- _What you are asked to do_:
Find the line that holds "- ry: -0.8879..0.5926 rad", then repeat it and each line below it word for word through the end of the listing, leaving out pictures.

[[ Supplied material, beginning ]]

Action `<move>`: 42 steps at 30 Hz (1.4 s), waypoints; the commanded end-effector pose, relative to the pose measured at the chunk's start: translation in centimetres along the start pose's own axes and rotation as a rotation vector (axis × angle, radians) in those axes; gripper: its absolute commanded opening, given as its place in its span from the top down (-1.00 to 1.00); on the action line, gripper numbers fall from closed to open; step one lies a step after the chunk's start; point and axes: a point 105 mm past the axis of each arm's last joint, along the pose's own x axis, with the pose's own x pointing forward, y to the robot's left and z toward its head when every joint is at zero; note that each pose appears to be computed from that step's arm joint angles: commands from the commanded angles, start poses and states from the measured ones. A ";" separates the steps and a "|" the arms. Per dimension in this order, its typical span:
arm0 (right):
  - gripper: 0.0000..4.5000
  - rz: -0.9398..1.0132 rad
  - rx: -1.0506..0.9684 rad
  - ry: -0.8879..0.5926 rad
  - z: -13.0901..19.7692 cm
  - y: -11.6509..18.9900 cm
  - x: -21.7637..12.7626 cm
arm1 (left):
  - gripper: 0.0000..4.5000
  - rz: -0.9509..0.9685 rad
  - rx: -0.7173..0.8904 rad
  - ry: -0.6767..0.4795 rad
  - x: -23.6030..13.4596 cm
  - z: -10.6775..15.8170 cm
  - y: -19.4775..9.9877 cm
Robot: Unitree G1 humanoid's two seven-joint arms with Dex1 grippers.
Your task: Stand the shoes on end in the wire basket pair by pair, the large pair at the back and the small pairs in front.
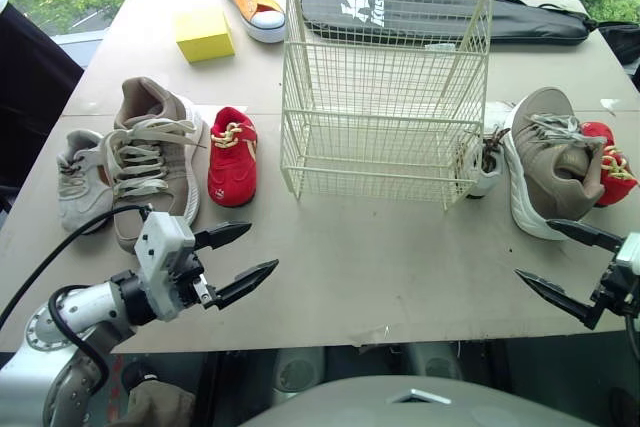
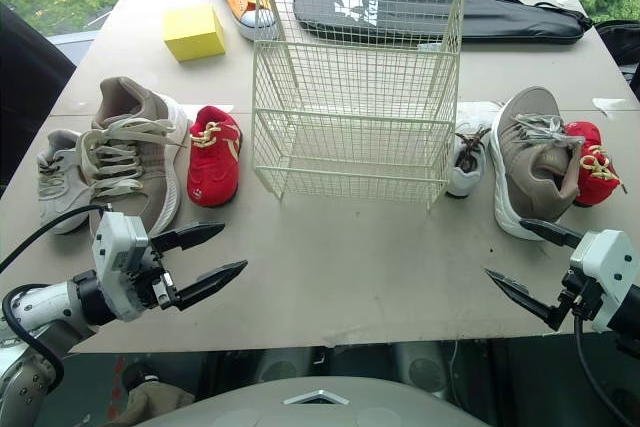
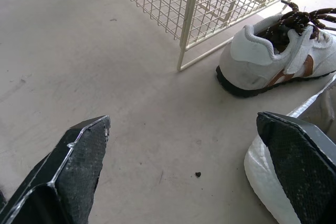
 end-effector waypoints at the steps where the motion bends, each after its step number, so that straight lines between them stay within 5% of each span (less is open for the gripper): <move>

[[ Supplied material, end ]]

- _Response below_:
  - ry: -0.8879..0.5926 rad
  - z: -13.0901..19.7692 cm
  - y: -11.6509..18.9900 cm
  - x: -21.7637..12.7626 cm
arm1 (left):
  - gripper: 0.0000..4.5000
  - rz: -0.9509..0.9685 rad
  - rx: -0.7173..0.8904 rad
  - ry: -0.6767..0.4795 rad
  - x: -23.6030..13.4596 cm
  - z: -10.6775..15.8170 cm
  - y: -19.4775..9.9877 cm
Robot: Unitree G1 humanoid's two seven-joint arms with Dex1 grippers.
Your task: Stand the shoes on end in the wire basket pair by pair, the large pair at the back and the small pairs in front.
 end-effector waypoints at the steps where the motion bends, each after its step number, so that straight lines between them stay within 5% of each span (less is open for the gripper): <move>

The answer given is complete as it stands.